時に、ストレスがあると、この幼児期の「自我」が、「怒れる自我」として別人格のように顔を出し、あたかも別な人格が出現したかのように態度が豹変し、急激な怒りが出たり、強い落ち込み、自傷行為などがみられます(人格障害と同じですが程度の違いはあります)。
つまり、幼児期の環境で、子供として甘えたい幼児の人格が、強い抑圧で成長できず、未成熟のまま残り、大人になってからの人格に統合されないまま、一部、別な人格として本人の人格の中に共存している状態です。普段は共存して隠れているのですが、刺激に対して、スイッチで切り替わるごとく前面に出現します。

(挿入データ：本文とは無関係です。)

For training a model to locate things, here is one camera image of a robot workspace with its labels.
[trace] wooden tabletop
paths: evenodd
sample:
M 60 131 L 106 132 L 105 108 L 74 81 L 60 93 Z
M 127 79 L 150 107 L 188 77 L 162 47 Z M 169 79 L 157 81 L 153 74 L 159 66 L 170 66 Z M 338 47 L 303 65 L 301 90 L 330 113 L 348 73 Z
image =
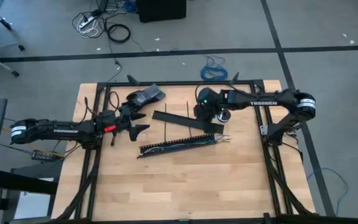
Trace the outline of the wooden tabletop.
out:
M 281 89 L 278 80 L 264 82 L 267 92 Z M 209 87 L 215 91 L 224 88 L 222 85 Z M 248 85 L 236 87 L 250 91 Z M 120 102 L 139 89 L 144 87 L 114 87 Z M 164 142 L 164 122 L 151 118 L 154 110 L 165 111 L 167 104 L 167 113 L 188 116 L 189 111 L 190 117 L 194 118 L 195 86 L 161 86 L 160 89 L 167 96 L 162 101 L 145 106 L 140 112 L 147 116 L 135 121 L 137 124 L 150 124 L 149 129 L 139 134 L 136 142 L 131 142 L 124 131 L 117 135 L 116 143 L 111 147 L 112 135 L 105 135 L 93 220 L 255 218 L 265 212 L 274 216 L 253 107 L 232 112 L 231 119 L 224 125 L 224 134 L 230 135 L 231 142 L 136 159 L 139 146 Z M 95 83 L 80 86 L 74 121 L 80 121 L 84 115 L 85 96 L 89 105 L 93 105 L 95 92 Z M 287 110 L 279 106 L 271 106 L 270 110 L 273 122 L 280 121 L 287 114 Z M 167 123 L 166 140 L 188 138 L 190 132 L 192 136 L 203 134 L 198 129 L 189 130 Z M 296 141 L 289 136 L 284 136 L 283 142 L 297 147 Z M 67 149 L 73 146 L 74 143 L 69 142 Z M 289 188 L 313 212 L 313 201 L 299 153 L 288 146 L 280 146 L 280 152 Z M 76 194 L 84 155 L 85 150 L 79 149 L 65 159 L 52 218 L 59 216 Z M 83 217 L 87 204 L 88 193 L 85 195 Z M 285 212 L 282 198 L 280 204 L 282 212 Z

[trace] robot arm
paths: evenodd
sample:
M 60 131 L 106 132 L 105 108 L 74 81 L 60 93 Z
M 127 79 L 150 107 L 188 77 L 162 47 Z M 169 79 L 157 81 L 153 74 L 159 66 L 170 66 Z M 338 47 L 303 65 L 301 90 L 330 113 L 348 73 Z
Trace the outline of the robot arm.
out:
M 132 121 L 146 116 L 138 111 L 147 104 L 161 100 L 164 96 L 165 93 L 159 90 L 156 84 L 153 84 L 144 90 L 131 93 L 127 97 L 127 101 L 118 107 L 118 117 L 116 117 L 115 111 L 105 110 L 98 115 L 94 114 L 93 119 L 78 123 L 48 119 L 24 119 L 11 126 L 11 144 L 26 144 L 38 139 L 68 140 L 80 143 L 84 149 L 95 149 L 104 133 L 112 133 L 111 145 L 114 145 L 115 136 L 124 130 L 129 131 L 131 141 L 136 141 L 138 134 L 150 127 L 148 124 L 133 124 Z M 93 113 L 88 108 L 86 98 L 85 105 L 86 110 Z
M 11 144 L 27 144 L 35 140 L 68 140 L 76 141 L 84 149 L 95 149 L 98 139 L 104 133 L 112 132 L 113 136 L 127 130 L 131 141 L 136 141 L 137 135 L 149 125 L 134 125 L 132 121 L 143 118 L 145 114 L 132 112 L 128 107 L 118 109 L 117 118 L 114 111 L 106 110 L 93 119 L 79 123 L 69 121 L 51 121 L 48 119 L 24 119 L 14 123 L 11 134 Z
M 248 106 L 283 106 L 289 113 L 277 124 L 267 127 L 261 132 L 269 144 L 281 145 L 283 134 L 291 131 L 294 125 L 304 123 L 316 116 L 315 99 L 307 93 L 294 90 L 276 91 L 274 93 L 250 94 L 241 90 L 221 90 L 216 93 L 204 88 L 197 97 L 198 104 L 194 107 L 196 118 L 209 123 L 215 116 L 222 122 L 230 118 L 228 110 L 242 110 Z

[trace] floor
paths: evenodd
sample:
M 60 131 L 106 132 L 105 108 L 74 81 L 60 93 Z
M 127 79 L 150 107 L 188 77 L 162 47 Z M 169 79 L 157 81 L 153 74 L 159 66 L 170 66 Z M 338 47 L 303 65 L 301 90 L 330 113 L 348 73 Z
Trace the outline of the floor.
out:
M 12 23 L 27 49 L 12 48 L 0 55 L 21 74 L 14 78 L 0 68 L 0 97 L 8 99 L 7 118 L 70 120 L 80 83 L 105 82 L 116 72 L 114 60 L 107 55 L 105 34 L 83 39 L 70 24 L 79 12 L 89 11 L 90 4 L 90 0 L 3 2 L 0 14 Z M 265 16 L 269 11 L 273 23 L 268 23 L 268 13 Z M 231 0 L 228 4 L 195 0 L 188 1 L 186 19 L 142 24 L 138 15 L 127 14 L 113 21 L 129 26 L 132 38 L 145 51 L 213 49 L 212 54 L 226 59 L 223 67 L 229 77 L 240 72 L 240 79 L 280 80 L 283 87 L 294 84 L 311 93 L 318 110 L 308 127 L 320 166 L 338 172 L 349 186 L 338 215 L 358 217 L 358 1 Z M 275 41 L 272 24 L 277 31 Z M 1 44 L 11 41 L 5 33 L 0 25 Z M 278 45 L 282 50 L 277 53 Z M 142 57 L 133 41 L 112 44 L 112 51 L 133 53 L 118 58 L 122 73 L 114 82 L 126 81 L 126 74 L 140 81 L 201 80 L 200 70 L 206 63 L 200 54 Z M 1 142 L 9 143 L 9 139 L 9 133 L 2 134 Z M 301 133 L 300 140 L 305 173 L 310 174 L 313 168 Z M 37 146 L 51 149 L 53 144 L 40 141 Z M 0 147 L 2 170 L 38 163 Z M 324 172 L 324 178 L 336 209 L 344 186 L 332 172 Z M 316 211 L 325 214 L 314 178 L 310 189 Z

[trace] black cable
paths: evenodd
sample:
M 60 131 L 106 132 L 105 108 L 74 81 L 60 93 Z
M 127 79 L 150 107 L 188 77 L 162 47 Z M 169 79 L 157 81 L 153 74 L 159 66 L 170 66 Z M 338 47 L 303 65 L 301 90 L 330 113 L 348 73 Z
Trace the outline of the black cable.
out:
M 60 161 L 63 162 L 68 157 L 68 155 L 70 155 L 72 152 L 74 152 L 76 149 L 78 149 L 80 146 L 82 146 L 82 145 L 79 145 L 78 147 L 76 147 L 77 144 L 78 144 L 78 142 L 75 143 L 74 147 L 72 147 L 71 149 L 69 149 L 68 151 L 65 152 L 65 153 L 68 153 L 65 157 L 61 157 L 60 159 L 54 161 L 52 166 L 50 166 L 48 168 L 48 170 L 51 170 L 52 168 L 54 168 L 56 166 L 56 164 L 58 164 L 58 162 L 60 162 Z
M 84 101 L 85 101 L 86 110 L 88 110 L 89 112 L 91 112 L 91 114 L 93 114 L 93 115 L 96 116 L 96 113 L 93 112 L 93 111 L 91 110 L 91 108 L 88 106 L 88 99 L 87 99 L 87 97 L 84 97 Z
M 287 134 L 288 136 L 290 136 L 291 138 L 295 139 L 296 140 L 296 144 L 299 144 L 299 140 L 297 137 L 295 137 L 294 135 L 292 134 L 289 134 L 288 132 L 286 132 L 285 134 Z
M 74 147 L 71 148 L 70 150 L 68 150 L 66 153 L 67 155 L 63 158 L 66 159 L 71 153 L 73 153 L 75 150 L 77 150 L 79 147 L 81 147 L 82 145 L 77 146 L 77 142 L 75 143 Z
M 194 91 L 194 95 L 195 95 L 195 98 L 196 98 L 196 104 L 199 104 L 198 103 L 198 97 L 197 97 L 197 90 L 198 90 L 198 87 L 200 87 L 200 85 L 202 85 L 202 83 L 199 83 L 196 87 L 196 90 Z
M 114 93 L 116 96 L 117 96 L 117 106 L 114 106 L 111 102 L 111 94 Z M 119 97 L 118 97 L 118 94 L 116 91 L 111 91 L 110 94 L 109 94 L 109 103 L 110 105 L 114 108 L 114 112 L 116 112 L 118 110 L 118 107 L 119 107 Z
M 62 140 L 59 140 L 59 141 L 56 142 L 56 145 L 55 145 L 55 147 L 53 147 L 52 152 L 55 152 L 57 145 L 59 145 L 59 143 L 60 143 L 61 141 L 62 141 Z
M 9 119 L 9 118 L 4 118 L 5 120 L 7 121 L 13 121 L 13 122 L 17 122 L 16 120 L 13 120 L 13 119 Z
M 106 81 L 106 84 L 105 84 L 102 88 L 100 88 L 100 89 L 98 89 L 98 90 L 96 90 L 96 91 L 101 91 L 101 90 L 103 90 L 103 89 L 109 84 L 109 82 L 110 82 L 113 78 L 116 78 L 117 75 L 119 75 L 119 74 L 121 73 L 121 71 L 122 71 L 122 65 L 121 65 L 117 60 L 116 60 L 116 64 L 118 64 L 118 68 L 119 68 L 118 72 L 117 72 L 116 74 L 114 74 L 111 78 L 109 78 L 109 80 Z
M 14 150 L 17 150 L 17 151 L 22 152 L 22 153 L 24 153 L 24 154 L 30 155 L 30 156 L 32 155 L 32 152 L 29 152 L 29 151 L 26 151 L 26 150 L 23 150 L 23 149 L 18 149 L 18 148 L 16 148 L 16 147 L 7 146 L 7 145 L 5 145 L 5 144 L 0 144 L 0 146 L 7 147 L 7 148 L 9 148 L 9 149 L 14 149 Z
M 115 39 L 111 36 L 111 34 L 118 28 L 124 28 L 127 32 L 128 32 L 128 36 L 125 37 L 124 39 Z M 127 42 L 129 40 L 129 38 L 131 37 L 131 31 L 129 30 L 128 26 L 125 26 L 124 24 L 113 24 L 109 27 L 108 31 L 107 31 L 107 36 L 109 37 L 109 39 L 115 43 L 118 44 L 123 44 L 125 42 Z
M 293 147 L 293 146 L 291 146 L 290 144 L 287 144 L 287 143 L 285 143 L 285 142 L 283 142 L 283 144 L 286 145 L 286 146 L 288 146 L 288 147 L 290 147 L 290 148 L 295 149 L 296 151 L 298 151 L 298 152 L 299 152 L 299 155 L 300 155 L 300 157 L 301 157 L 301 160 L 302 160 L 302 162 L 303 162 L 303 152 L 302 152 L 302 151 L 300 151 L 299 149 L 297 149 L 297 148 L 295 148 L 295 147 Z

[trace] power strip
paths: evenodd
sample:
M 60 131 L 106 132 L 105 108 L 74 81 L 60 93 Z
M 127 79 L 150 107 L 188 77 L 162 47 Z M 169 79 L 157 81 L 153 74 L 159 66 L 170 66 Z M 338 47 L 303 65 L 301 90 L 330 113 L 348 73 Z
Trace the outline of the power strip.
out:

これが外的にはあたかも二重人格のごとくに見えます。
この抑圧された子供の自我を成長させることが、治療上大変重要になります。
方法は簡単でもあります。
本人の信頼できる恋人や友人に、あたかも3歳児が甘えるように喜ぶように接してもらうことです。
つまり、「膝枕してあげる」「頭をなでてあげる」「ハグしてあげる」などのスキンシップな対応です。言葉はあまりいりません。十分信頼し、甘えられて満足できる関係性が大事なのです。
そうして満足していく中で、子供の自我が「超自我」から解放され、真に成長して統合されていくのです。
調子の悪そうなときには、20代でも30代でもスキンシップを大事にしてください。